Former NFL safety Myron Rolle made perhaps the biggest career switch one could think of when he left the league in 2013 to go to medical school. But now, as a neurosurgery resident at Massachusetts General Hospital during the coronavirus pandemic, he is in the middle of another one.
“As neurosurgeons, we know how to take out brain tumors and fix spines, but this is something that’s new to us,” said Dr. Rolle.
To make room for an influx of patients, MGH recently converted its entire neurosurgery floor into a wing dedicated to COVID-19, the disease caused by the new coronavirus.
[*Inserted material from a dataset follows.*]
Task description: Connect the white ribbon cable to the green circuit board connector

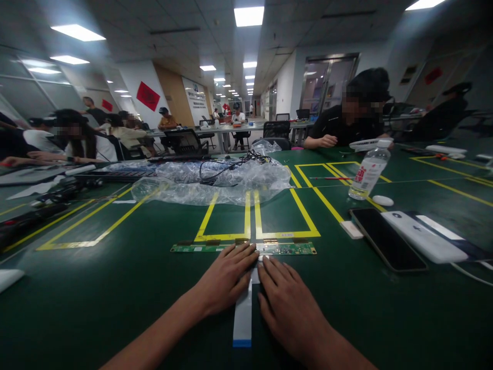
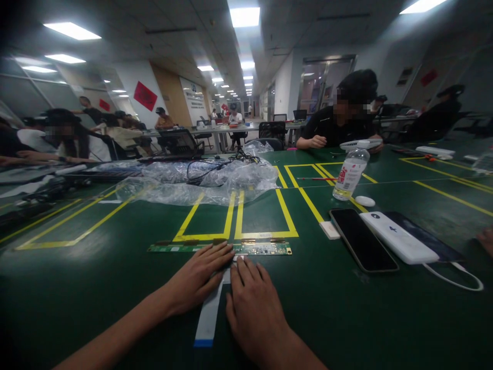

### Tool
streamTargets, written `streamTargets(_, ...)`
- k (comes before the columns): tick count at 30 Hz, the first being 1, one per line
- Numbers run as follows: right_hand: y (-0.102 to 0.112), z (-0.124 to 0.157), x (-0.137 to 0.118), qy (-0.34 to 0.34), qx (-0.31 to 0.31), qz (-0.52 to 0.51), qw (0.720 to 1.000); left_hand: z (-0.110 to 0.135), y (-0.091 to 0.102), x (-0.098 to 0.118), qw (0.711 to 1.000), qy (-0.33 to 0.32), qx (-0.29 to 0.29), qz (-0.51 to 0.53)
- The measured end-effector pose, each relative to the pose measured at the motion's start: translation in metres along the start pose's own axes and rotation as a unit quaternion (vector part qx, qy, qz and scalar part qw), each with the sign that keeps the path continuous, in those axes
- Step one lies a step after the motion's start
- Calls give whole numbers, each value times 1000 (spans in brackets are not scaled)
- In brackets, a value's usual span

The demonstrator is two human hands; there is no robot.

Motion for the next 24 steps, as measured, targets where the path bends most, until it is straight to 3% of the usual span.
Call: streamTargets(24, 0, 0, 2, -10, 0, 1, 1000, -1, -1, -2, 1000, 0, 0, 1)
Point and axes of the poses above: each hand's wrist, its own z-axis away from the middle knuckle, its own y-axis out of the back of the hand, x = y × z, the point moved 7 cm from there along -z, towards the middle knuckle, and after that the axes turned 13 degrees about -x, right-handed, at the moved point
Rolle told Jim Braude on WGBH News’ Greater Boston he and his colleagues have had to learn a whole new way of practicing medicine in order to keep up.
“It’s vastly different,” he said. “Nevertheless, these are people who need help and need the manpower. … All the effort we can provide, to this hospital and this effort, is what we wanna do.
“We also have to protect ourselves,” Rolle added, noting that while his hospital has been able to make do so far with the personnel and personal protective equipment they already have, smaller community hospitals are feeling a much greater strain from the coronavirus.
Rolle said his time in the NFL, and many years of training before that, prepared him to tackle this epidemic head-on.
“I think my training, being an athlete my whole life, basically since I was six years old, has given me the traits and characteristics to mitigate pressure, stay calm, listen to instructions, take coaching, go back to your fundamentals and focus on the team goal” of mitigating the disease, he said.
But that goal is still a long way off, and Rolle said it’s unlikely that his former league or the other major professional sports organizations — which have all been on hold, due to the coronavirus — will start up again anytime soon.
“I’d be shocked to see the N.B.A. continue, the N.F.L. have a season in the fall, any sports leagues to continue, and I think that’s for good reason,” he said. “You need to protect your fans, protect your players and put America’s health as a premium.”